5. **Forecast Type**: Direct forecast models are models that produce
all steps in the forecast horizon at once. In contrast, recursive
forecast models predict one-step ahead, and subsequently use the
prediction to compute the next step in the forecast horizon, and so
forth. Direct forecast models typically suffer less from bias and
variance propagation as compared to recursive forecast models,
whereas recursive models can be computationally less expensive.
6. **Exogenous**: Whether the model accepts exogenous variables. This
can be exogenous variables that contain information about the past
and future (F), about the past only (*historical*, H), or that
contain static information (*static*, S).
7. **HINT** is a modular framework that can combine any type of neural
architecture with task-specialized mixture probability and advanced
hierarchical reconciliation strategies.
8. Models that can produce forecasts recursively and direct.
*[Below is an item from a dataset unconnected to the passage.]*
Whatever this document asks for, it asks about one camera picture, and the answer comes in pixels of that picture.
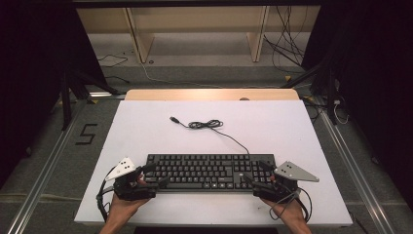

For
example, the RNN model uses an RNN to encode the past sequence, and
subsequently the user can choose between producing forecasts
recursively using the RNN or direct using an MLP that uses the
encoded sequence as input. The models feature an `recursive=False`
feature that sets how they produce forecasts.